22. The drug for the combined treatment of tumors using recombinant oncolytic virus and small molecule anticancer drug according to claim 21, characterized in that, The abnormally proliferating cells are selected from tumor cells or related cells of tumor tissue.

23. The drug for the combined treatment of tumors using recombinant oncolytic virus and small molecule anticancer drug according to claim 21, characterized in that, The tumors include solid tumors or hematologic malignancies.

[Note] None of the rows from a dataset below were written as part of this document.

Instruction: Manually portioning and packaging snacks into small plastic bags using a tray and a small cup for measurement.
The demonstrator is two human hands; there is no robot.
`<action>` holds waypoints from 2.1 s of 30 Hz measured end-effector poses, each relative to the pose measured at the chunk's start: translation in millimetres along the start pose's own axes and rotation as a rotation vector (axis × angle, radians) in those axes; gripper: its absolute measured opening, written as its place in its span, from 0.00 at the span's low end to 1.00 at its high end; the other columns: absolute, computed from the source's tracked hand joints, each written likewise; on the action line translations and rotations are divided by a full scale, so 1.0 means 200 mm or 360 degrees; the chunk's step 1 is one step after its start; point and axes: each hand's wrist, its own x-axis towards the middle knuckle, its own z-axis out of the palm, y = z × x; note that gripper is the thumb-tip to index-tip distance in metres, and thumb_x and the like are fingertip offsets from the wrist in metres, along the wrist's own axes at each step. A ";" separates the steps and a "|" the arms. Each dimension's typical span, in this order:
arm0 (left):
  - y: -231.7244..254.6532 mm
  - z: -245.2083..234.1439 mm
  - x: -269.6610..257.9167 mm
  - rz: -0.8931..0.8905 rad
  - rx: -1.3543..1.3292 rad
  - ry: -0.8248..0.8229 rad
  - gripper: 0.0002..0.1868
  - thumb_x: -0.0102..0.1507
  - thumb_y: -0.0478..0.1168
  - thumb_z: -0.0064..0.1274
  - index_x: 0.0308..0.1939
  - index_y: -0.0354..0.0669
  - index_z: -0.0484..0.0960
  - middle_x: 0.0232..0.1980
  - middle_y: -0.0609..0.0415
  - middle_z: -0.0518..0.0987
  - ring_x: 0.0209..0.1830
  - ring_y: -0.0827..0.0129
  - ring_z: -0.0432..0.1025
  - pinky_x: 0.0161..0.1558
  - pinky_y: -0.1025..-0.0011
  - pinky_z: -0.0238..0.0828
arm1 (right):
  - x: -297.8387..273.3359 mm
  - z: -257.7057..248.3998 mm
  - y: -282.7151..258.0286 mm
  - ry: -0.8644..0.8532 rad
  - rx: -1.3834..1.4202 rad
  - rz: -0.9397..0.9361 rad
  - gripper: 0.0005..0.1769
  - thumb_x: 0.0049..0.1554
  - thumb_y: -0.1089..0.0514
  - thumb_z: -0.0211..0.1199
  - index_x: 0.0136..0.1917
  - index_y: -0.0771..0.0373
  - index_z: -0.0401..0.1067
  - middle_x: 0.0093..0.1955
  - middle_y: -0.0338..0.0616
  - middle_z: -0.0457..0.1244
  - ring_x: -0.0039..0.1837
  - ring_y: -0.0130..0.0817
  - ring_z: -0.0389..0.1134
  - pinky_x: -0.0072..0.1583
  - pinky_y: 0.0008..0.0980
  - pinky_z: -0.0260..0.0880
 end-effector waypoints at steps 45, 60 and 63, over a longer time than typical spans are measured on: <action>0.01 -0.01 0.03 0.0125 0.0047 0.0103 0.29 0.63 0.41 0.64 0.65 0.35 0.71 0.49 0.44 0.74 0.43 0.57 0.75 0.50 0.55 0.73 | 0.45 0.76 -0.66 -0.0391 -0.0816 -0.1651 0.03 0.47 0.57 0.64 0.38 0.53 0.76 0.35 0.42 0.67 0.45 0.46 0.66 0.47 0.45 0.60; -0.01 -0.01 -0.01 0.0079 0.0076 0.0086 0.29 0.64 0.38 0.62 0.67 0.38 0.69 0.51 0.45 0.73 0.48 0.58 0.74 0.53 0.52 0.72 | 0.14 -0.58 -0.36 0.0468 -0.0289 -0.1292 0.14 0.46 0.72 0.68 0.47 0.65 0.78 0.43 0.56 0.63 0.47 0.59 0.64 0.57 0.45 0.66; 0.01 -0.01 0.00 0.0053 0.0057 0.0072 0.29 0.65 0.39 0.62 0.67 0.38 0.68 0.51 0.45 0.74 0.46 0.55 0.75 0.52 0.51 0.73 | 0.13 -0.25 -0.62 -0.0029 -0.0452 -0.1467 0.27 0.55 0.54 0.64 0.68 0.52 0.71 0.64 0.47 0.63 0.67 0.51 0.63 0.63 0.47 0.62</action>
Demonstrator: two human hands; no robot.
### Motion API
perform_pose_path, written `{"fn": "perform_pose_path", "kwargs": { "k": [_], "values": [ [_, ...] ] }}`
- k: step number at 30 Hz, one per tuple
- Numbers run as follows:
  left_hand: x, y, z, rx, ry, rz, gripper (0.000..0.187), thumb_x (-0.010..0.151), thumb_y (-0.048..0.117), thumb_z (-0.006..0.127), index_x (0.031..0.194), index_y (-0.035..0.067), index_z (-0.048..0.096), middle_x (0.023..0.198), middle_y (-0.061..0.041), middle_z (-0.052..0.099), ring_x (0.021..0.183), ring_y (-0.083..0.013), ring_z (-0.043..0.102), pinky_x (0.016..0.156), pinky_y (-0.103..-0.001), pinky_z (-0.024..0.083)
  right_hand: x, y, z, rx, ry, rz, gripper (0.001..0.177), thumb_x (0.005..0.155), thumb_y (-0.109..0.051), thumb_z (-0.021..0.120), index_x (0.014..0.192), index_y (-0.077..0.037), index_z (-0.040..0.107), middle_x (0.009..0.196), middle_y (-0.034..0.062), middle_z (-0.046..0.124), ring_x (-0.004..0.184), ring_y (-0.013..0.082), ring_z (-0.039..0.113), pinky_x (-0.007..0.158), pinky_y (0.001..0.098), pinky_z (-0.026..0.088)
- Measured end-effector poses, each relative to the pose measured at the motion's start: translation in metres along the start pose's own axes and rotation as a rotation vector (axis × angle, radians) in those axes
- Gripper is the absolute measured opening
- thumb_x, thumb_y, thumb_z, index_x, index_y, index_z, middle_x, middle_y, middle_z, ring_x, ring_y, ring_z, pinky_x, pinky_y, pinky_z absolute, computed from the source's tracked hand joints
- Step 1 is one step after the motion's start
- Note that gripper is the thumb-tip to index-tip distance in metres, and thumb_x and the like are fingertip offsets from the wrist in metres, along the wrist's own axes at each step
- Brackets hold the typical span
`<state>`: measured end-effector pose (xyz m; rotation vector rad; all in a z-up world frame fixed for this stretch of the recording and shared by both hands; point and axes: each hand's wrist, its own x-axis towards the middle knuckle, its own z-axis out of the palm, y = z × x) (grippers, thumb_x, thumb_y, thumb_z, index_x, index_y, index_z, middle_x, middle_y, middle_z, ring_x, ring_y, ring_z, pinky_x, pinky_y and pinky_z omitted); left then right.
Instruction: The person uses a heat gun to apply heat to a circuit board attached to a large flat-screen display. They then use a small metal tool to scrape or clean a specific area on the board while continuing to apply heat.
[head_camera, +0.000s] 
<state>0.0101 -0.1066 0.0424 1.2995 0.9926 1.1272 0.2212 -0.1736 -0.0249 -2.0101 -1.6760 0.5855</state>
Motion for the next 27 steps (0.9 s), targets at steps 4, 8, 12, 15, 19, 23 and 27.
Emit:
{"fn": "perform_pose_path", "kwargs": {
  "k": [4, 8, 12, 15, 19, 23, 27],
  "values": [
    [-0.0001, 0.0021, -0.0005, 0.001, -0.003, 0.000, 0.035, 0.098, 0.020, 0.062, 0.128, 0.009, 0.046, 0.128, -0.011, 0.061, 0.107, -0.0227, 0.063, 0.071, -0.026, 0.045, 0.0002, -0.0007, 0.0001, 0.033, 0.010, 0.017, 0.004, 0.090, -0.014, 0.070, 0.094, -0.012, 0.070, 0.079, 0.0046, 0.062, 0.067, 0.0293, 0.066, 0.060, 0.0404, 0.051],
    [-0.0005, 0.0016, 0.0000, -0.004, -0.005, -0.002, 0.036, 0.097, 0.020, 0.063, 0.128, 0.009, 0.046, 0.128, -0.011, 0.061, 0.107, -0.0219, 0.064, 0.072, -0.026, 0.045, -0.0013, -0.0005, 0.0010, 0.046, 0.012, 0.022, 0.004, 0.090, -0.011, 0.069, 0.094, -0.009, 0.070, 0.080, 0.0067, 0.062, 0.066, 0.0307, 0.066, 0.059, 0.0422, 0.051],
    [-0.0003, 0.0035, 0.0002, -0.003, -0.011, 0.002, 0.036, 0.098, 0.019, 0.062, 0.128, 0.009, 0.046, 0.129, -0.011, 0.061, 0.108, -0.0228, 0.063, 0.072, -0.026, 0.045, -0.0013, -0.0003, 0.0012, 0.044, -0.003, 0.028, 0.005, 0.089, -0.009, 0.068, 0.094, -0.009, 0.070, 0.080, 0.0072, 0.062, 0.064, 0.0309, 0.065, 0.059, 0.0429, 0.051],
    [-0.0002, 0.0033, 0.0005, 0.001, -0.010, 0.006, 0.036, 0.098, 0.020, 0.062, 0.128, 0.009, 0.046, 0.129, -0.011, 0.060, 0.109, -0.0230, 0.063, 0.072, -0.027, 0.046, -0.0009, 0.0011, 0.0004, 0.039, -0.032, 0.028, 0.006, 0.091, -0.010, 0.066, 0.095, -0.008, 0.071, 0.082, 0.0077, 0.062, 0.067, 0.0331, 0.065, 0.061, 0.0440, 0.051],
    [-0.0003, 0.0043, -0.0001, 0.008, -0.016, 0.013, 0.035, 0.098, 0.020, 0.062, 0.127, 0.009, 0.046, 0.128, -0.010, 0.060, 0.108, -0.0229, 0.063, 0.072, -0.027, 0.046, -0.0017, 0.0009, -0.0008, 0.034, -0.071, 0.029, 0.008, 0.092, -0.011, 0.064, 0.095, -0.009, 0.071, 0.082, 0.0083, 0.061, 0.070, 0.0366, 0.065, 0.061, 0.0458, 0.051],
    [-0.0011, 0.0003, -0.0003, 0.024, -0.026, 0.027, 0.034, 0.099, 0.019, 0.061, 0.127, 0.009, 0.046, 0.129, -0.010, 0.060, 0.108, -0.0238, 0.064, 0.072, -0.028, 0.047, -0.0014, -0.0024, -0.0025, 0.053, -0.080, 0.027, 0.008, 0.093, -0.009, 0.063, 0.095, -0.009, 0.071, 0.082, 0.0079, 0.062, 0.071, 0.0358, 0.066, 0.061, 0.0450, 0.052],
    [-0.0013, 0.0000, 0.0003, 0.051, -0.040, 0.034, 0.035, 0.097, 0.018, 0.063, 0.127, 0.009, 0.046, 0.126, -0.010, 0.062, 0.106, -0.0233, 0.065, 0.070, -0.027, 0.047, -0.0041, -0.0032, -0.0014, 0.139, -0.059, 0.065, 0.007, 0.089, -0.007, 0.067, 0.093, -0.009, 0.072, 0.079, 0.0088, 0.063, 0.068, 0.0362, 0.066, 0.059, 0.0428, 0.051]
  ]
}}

24. The drug for the combined treatment of tumors using recombinant oncolytic virus and small molecule anticancer drug according to claim 21, characterized in that, The tumors mentioned include, but are not limited to, acute lymphoblastic leukemia, acute B-lymphoblastic leukemia, chronic non-lymphoblastic leukemia, non-Hodgkin's lymphoma, anal cancer, astrocytoma, basal cell carcinoma, bile duct cancer, bladder cancer, breast cancer, cervical cancer, chronic myeloproliferative neoplasm, colorectal cancer, endometrial cancer, ependymoma, esophageal cancer, diffuse large B-cell lymphoma, sensory neuroblastoma, Ewing sarcoma, fallopian tube cancer, gallbladder cancer, gastric cancer, gastrointestinal carcinoid tumors, and hepatocellular carcinoma. Cancer, hypopharyngeal cancer, Kaposi's sarcoma, kidney cancer, Langerhans cell carcinoma, laryngeal cancer, liver cancer, lung cancer, melanoma, Merkel cell carcinoma, mesothelioma, oral cancer, neuroblastoma, non-small cell lung cancer, osteosarcoma, ovarian cancer, pancreatic cancer, pancreatic neuroendocrine tumor, pharyngeal cancer, pituitary adenoma, prostate cancer, rectal cancer, renal cell carcinoma, retinoblastoma, skin cancer, small cell lung cancer, small intestine cancer, squamous neck cancer, testicular cancer, thymoma, thyroid cancer, uterine cancer, vaginal cancer, and vascular tumors.

25. A composition, characterized in that, The composition comprises the recombinant oncolytic virus of claim 1 and a small molecule anticancer drug.